#### WORK REQUEST
When you return the data, keep every line exactly as it is and leave out the pictures.

#### DATA SECTION
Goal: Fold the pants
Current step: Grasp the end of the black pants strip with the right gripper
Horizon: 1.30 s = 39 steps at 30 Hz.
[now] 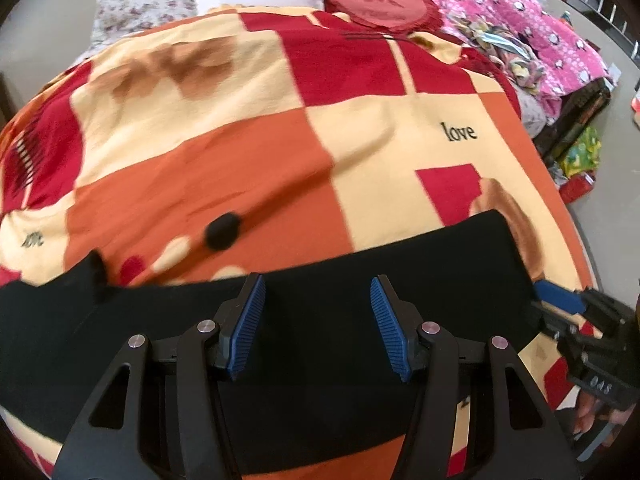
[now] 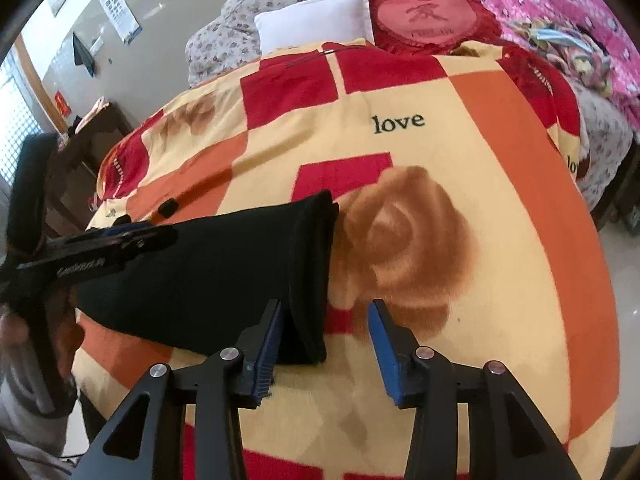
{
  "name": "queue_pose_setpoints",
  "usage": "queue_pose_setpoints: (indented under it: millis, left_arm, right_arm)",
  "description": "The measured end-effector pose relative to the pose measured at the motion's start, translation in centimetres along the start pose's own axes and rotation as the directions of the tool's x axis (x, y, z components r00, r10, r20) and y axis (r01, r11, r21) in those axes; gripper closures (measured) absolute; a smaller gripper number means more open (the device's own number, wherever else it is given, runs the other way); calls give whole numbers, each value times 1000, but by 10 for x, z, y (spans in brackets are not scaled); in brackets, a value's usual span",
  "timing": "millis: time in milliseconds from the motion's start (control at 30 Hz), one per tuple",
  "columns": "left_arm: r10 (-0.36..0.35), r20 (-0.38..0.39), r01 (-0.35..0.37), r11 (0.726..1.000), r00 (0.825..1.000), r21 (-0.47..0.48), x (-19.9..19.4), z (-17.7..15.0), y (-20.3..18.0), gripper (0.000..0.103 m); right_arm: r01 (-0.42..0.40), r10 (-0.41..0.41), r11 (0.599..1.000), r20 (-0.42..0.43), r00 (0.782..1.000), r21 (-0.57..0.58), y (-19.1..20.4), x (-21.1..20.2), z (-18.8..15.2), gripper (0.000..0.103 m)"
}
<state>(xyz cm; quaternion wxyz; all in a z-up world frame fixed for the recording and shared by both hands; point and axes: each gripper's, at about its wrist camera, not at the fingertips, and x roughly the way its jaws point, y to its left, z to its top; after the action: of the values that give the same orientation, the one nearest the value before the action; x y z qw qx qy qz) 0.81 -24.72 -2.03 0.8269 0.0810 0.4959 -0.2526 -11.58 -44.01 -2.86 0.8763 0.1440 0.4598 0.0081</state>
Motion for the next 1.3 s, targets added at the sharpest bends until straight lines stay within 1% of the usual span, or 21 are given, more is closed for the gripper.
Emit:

#### RESPONSE FOR THIS EXERCISE
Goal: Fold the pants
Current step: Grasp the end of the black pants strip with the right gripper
Horizon: 1.30 s = 39 steps at 30 Hz.
[now] 
[now] 
{
  "name": "queue_pose_setpoints",
  "usage": "queue_pose_setpoints: (indented under it: millis, left_arm, right_arm)",
  "description": "The measured end-effector pose relative to the pose measured at the motion's start, translation in centimetres along the start pose's own axes and rotation as the directions of the tool's x axis (x, y, z components r00, r10, r20) and y axis (r01, r11, r21) in those axes; gripper closures (measured) absolute; a smaller gripper number means more open (the device's own number, wherever else it is given, runs the other way); calls give whole numbers, each value times 1000, but by 10 for x, z, y (spans in brackets are not scaled); in brackets, a value's usual span",
  "timing": "millis: time in milliseconds from the motion's start (control at 30 Hz), one per tuple",
  "columns": "left_arm: r10 (-0.36..0.35), r20 (-0.38..0.39), r01 (-0.35..0.37), r11 (0.726..1.000), r00 (0.825..1.000), r21 (-0.47..0.48), x (-19.9..19.4), z (-17.7..15.0), y (-20.3..18.0), gripper (0.000..0.103 m); right_arm: r01 (-0.42..0.40), r10 (-0.41..0.41), r11 (0.599..1.000), r20 (-0.42..0.43), r00 (0.782..1.000), r21 (-0.57..0.58), y (-19.1..20.4), x (-21.1..20.2), z (-18.8..15.2), gripper (0.000..0.103 m)"
}
<state>(xyz cm; quaternion wxyz; all in a z-up world frame fixed for the recording and shared by both hands; point and axes: each gripper's, at about its wrist camera, not at the fingertips, and x roughly the way its jaws point, y to its left, z to its top; after the action: of the values that give the same orientation, the one nearest the value before the action; x y z qw qx qy qz) 0.81 -24.72 -2.03 0.8269 0.0810 0.4959 -0.2526 -11.58 -44.01 -2.86 0.8763 0.1440 0.4598 0.0081</state>
Motion for the next 1.3 s, targets added at the sharpest bends until straight lines stay within 1% of the usual span, or 21 are given, more is closed for the gripper.
Emit:

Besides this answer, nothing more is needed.